Sara Muñoz |
Madrid, (EFE) , and wealth, by contributing around 1.4% of the national GDP.
On the occasion of the first anniversary of the “aggression”, the president of Tedae, Ricardo Martí Fluxá, receives EFE in his office in Madrid, among photographs and memories of his time in the diplomatic career, to take stock of the last year of this sector , which exports “practically 60% of what it produces” to the five continents.
Tedae is the acronym for the Spanish Association of Defense, Security, Aeronautics and Space Technology Companies, which represents and promotes the almost one hundred companies that make it up and the four strategic sectors it represents.
In 2020, a few days before the declaration of a state of alarm due to the pandemic, Martí Fluxá was elected president of this non-profit association, one more experience in a long professional career that has led him to be head of Protocol and Security Activities. the House of His Majesty the King and, later, the Secretary of State for Security (1996-2000).
Despite having made the leap into a private company -currently, he is the non-executive president of the real estate developer Neinor Homes after passing through other companies such as ITP-, he retains that fascination for foreign policy and international relations typical of a diplomat, a verve that shows from the first question.
Question: What has the war in Ukraine meant for the Defense industry?
Answer: A completely different perception of its importance. It has been sadly fundamental. We have realized that we need to be prepared in all aspects, especially if we want to preserve our way of life, our freedoms, our society and the way we have lived in recent years.
Specifically, he develops, the armed conflict that has been going on for twelve months some 4,000 kilometers from Spain “has led to an immediate perception of risk, even of the word danger”, since, until now, it seemed that these events “forgot Europe”.
But the situation “is a way of waking up from a very pleasant but false dream”, because the threat “is no longer in an African country or in distant Asia, but on our borders”.
An opportunity for industry consolidation
This “change in sensitivity” can also be seen in Spain, an “important” member of NATO whose government promised, at the last summit organized in Madrid, to increase spending on weapons to bring it to 2% of GDP in 2029.
For now, the military budget for 2023 amounts to 12,825 million euros, 25.8% more than the previous year, 1.2% of GDP.
All of this becomes an opportunity for this “backbone” industry, where remuneration can be “up to three times” the average salary for an activity in the service sector, and which aspires to enter “in a very important country” -that is not can reveal- after succeeding in South America, the Middle East, Asia and Australia.

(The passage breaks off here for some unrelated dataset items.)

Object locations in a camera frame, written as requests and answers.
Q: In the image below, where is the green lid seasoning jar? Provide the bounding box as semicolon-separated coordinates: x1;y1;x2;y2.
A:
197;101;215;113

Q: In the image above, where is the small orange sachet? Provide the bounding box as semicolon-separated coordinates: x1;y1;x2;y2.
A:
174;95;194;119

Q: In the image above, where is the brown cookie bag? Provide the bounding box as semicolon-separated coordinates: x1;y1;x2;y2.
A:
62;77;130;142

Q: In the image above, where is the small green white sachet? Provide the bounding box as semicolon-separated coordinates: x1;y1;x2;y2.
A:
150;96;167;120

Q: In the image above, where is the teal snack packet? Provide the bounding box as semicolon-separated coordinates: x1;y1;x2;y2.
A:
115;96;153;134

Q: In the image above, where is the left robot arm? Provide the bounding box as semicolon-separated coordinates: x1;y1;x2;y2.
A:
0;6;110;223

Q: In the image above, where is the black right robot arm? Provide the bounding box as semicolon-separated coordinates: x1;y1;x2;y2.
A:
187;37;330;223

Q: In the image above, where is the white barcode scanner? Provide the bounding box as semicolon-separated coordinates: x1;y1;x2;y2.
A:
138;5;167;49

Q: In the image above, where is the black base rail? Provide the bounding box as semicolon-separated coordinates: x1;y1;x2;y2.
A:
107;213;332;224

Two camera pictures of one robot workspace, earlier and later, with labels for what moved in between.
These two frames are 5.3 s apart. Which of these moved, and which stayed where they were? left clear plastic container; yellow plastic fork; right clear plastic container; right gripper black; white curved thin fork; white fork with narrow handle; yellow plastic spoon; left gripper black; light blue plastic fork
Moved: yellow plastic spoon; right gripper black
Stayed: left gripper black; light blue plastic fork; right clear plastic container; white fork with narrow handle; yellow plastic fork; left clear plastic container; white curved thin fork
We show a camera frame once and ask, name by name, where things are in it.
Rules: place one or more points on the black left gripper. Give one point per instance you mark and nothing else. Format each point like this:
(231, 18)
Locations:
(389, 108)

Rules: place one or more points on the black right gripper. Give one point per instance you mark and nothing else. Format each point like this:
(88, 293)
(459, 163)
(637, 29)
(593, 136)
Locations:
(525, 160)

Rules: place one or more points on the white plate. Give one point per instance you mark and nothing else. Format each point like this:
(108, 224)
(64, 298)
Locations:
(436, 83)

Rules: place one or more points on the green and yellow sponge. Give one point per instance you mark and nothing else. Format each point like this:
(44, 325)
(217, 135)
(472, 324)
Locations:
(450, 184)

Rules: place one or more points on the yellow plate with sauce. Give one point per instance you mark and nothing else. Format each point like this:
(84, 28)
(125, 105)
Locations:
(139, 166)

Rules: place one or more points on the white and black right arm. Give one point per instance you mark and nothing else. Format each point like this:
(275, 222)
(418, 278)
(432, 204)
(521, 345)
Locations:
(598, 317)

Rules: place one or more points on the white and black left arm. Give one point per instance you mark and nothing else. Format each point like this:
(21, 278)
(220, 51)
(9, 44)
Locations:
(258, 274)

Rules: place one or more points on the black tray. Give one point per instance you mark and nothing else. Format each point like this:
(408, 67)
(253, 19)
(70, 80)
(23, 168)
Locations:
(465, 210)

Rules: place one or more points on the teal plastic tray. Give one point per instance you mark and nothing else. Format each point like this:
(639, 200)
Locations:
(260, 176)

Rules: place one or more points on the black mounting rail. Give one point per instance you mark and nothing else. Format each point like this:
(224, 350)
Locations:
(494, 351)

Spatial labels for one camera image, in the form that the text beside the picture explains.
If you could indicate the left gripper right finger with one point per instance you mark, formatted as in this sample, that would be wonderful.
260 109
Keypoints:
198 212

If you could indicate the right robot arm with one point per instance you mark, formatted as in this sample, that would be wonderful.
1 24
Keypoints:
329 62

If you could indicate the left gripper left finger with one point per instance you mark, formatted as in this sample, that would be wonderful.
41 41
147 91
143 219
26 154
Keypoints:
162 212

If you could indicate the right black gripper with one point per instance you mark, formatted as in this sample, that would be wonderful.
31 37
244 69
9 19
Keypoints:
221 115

Her human talent and technical capabilities in systems, turbines and the naval field are valued, for example, all achieved “through the public-private effort, with aid, but also with many private shareholders who have risked their capital to achieve this high technology”, says Martí Fluxá.

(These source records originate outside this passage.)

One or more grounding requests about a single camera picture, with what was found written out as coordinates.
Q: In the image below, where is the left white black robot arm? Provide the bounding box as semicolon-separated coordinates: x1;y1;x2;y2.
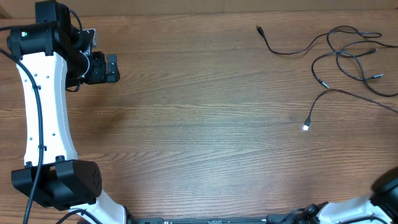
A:
4;1;134;223

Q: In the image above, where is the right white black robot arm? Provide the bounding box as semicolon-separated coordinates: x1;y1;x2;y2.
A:
278;167;397;224

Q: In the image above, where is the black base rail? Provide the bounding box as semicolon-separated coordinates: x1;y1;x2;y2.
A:
134;212;300;224

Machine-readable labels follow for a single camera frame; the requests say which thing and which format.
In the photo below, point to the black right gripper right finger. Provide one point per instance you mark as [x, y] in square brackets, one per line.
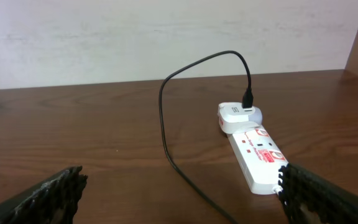
[309, 198]

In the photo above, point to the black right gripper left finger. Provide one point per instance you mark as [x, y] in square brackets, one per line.
[53, 200]

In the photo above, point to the white USB charger adapter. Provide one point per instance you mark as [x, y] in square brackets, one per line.
[233, 118]

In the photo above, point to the white power strip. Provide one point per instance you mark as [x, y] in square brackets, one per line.
[260, 160]

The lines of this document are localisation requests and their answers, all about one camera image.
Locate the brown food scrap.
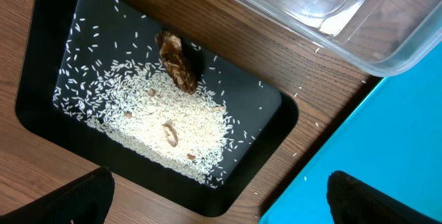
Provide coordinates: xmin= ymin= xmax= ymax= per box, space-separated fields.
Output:
xmin=155 ymin=30 xmax=197 ymax=95

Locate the clear plastic waste bin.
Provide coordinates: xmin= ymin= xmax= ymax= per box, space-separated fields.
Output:
xmin=235 ymin=0 xmax=441 ymax=77

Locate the teal serving tray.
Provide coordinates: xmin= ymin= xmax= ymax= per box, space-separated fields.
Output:
xmin=260 ymin=47 xmax=441 ymax=223

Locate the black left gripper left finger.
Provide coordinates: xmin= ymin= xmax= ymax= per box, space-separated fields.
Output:
xmin=1 ymin=167 xmax=115 ymax=224

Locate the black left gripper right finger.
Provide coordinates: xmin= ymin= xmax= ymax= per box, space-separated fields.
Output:
xmin=327 ymin=171 xmax=441 ymax=224

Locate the black food waste tray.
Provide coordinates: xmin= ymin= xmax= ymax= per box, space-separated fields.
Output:
xmin=15 ymin=0 xmax=298 ymax=217

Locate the pile of rice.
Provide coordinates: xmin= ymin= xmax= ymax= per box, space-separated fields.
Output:
xmin=52 ymin=0 xmax=269 ymax=188

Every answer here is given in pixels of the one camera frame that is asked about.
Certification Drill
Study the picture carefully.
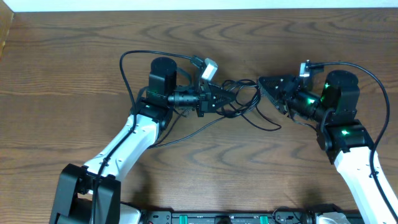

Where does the black usb cable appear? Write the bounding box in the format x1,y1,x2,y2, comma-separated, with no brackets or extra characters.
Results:
216,79,282,132

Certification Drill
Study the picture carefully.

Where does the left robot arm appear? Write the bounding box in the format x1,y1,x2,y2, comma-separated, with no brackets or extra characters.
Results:
50,57,235,223

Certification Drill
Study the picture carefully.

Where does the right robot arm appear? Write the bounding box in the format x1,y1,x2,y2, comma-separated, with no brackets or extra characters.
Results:
259,70,397,223

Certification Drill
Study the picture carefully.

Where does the wooden side panel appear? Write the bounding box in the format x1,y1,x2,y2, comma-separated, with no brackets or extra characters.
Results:
0,0,14,56

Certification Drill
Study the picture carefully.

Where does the left camera cable black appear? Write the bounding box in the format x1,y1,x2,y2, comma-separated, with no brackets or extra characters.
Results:
90,50,206,224

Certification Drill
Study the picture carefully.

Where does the camera cable black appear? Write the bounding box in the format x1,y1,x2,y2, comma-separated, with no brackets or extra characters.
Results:
306,61,398,215
90,50,206,224

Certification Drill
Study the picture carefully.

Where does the right camera cable black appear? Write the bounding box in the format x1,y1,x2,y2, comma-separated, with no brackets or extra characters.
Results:
306,61,398,215

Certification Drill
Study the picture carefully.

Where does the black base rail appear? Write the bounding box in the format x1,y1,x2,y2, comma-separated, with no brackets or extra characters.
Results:
142,210,364,224

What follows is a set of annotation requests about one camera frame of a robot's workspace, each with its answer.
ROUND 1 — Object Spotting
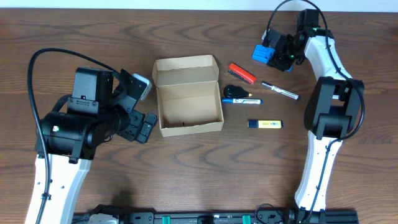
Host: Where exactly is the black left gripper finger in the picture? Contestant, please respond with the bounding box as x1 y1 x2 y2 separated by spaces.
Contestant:
144 113 158 128
136 123 152 144

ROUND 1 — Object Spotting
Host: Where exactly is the blue plastic holder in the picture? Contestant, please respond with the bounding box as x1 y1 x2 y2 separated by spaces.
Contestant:
252 45 293 72

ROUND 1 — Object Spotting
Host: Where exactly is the brown cardboard box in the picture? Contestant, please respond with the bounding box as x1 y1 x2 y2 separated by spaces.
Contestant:
152 55 224 137

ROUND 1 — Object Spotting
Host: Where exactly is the yellow highlighter with blue cap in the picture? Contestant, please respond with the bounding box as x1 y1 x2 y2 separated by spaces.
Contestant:
248 119 284 129

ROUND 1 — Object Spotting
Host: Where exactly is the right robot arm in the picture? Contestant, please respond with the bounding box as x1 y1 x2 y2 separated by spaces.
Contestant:
262 7 364 212

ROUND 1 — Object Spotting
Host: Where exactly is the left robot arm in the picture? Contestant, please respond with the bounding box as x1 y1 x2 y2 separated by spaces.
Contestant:
25 67 157 223

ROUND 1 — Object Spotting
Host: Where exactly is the blue whiteboard marker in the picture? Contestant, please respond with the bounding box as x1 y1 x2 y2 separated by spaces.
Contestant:
221 98 262 105

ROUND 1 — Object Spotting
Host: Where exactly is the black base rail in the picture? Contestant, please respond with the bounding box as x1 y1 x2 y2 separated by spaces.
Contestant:
72 204 359 224

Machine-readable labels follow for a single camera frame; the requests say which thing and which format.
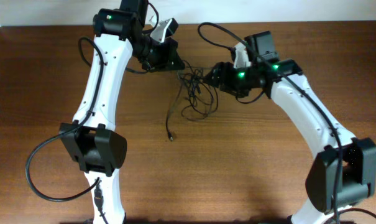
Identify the black cable bundle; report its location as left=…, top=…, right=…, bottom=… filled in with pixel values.
left=177, top=59, right=220, bottom=122

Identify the black USB cable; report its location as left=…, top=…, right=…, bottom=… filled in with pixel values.
left=165, top=80, right=188, bottom=142

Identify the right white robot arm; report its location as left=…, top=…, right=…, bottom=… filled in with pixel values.
left=204, top=31, right=376, bottom=223

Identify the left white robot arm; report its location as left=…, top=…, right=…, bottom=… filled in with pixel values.
left=60, top=1, right=185, bottom=223

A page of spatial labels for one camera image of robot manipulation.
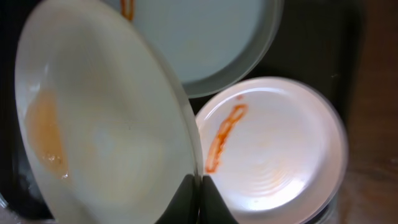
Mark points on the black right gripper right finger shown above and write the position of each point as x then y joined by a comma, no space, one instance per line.
213,209

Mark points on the pale green plate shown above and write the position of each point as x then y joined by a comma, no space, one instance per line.
210,44

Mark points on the pinkish white plate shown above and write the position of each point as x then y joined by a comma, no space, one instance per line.
275,149

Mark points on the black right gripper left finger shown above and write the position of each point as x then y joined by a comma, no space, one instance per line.
183,207

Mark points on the cream white plate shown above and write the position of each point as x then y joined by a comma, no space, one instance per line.
107,128

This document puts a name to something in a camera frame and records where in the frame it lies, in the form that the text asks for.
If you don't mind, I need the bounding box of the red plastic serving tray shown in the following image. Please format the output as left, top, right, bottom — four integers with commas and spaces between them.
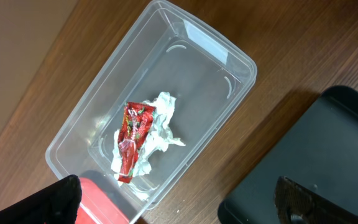
75, 177, 129, 224

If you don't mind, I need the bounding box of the clear plastic waste bin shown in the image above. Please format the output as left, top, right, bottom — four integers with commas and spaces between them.
45, 1, 257, 223

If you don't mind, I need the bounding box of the black plastic tray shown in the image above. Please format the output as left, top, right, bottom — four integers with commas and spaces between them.
218, 86, 358, 223

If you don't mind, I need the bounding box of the white tissue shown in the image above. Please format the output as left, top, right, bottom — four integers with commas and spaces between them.
111, 92, 185, 201

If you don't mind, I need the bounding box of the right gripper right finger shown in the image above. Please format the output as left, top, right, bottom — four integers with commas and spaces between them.
274, 176, 358, 224

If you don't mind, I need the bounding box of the red snack wrapper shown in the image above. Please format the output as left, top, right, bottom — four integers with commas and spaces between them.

But the industry also has some shortcomings, such as the size of its companies.
“We have splendid supply chains, but other countries have been working on the consolidation of three or four leading companies,” says the president of Tedae, who believes that Spain should have another “two or three” large companies beyond Indra. and Airbus.
All in all, he praises the “fundamental” role played by the “resilient” SMEs in the sector, which continue to “do very well” even after the pandemic and the war in Ukraine.
Bet on innovation against guerrilla warfare
The great challenges of the future, such as decarbonization, are shared by practically all countries, admits Martí Fluxá.
To them is added the supply crisis, which has strained the production chains in the most technological sectors.
Even so, in this aspect, Spain -as far as its Defense industry is concerned- “is better situated because it had enough stock in many matters and we have known how to cover ourselves more”.
Returning to the European prism, he predicts that the return to a military strategy of guerrilla warfare like the one being seen between Russia and Ukraine, given the expectations of a hybrid conflict with “offline” actions, will not prevent the sector from continuing to invest in innovation and digitization.
“Demand is once again very intense in new forms of Defense, much more than in ‘tools’ such as those that appear in Ukraine,” he points out, but not before highlighting that these industries are dual, so their technologies -among them, many mobile applications – also have a civil use. Without going any further, to calculate the distance between Madrid and Ukraine in this interview, a well-known map server based on the GPS system, son of the Cold War and the space race, has been used between the two powers of that bipolar world.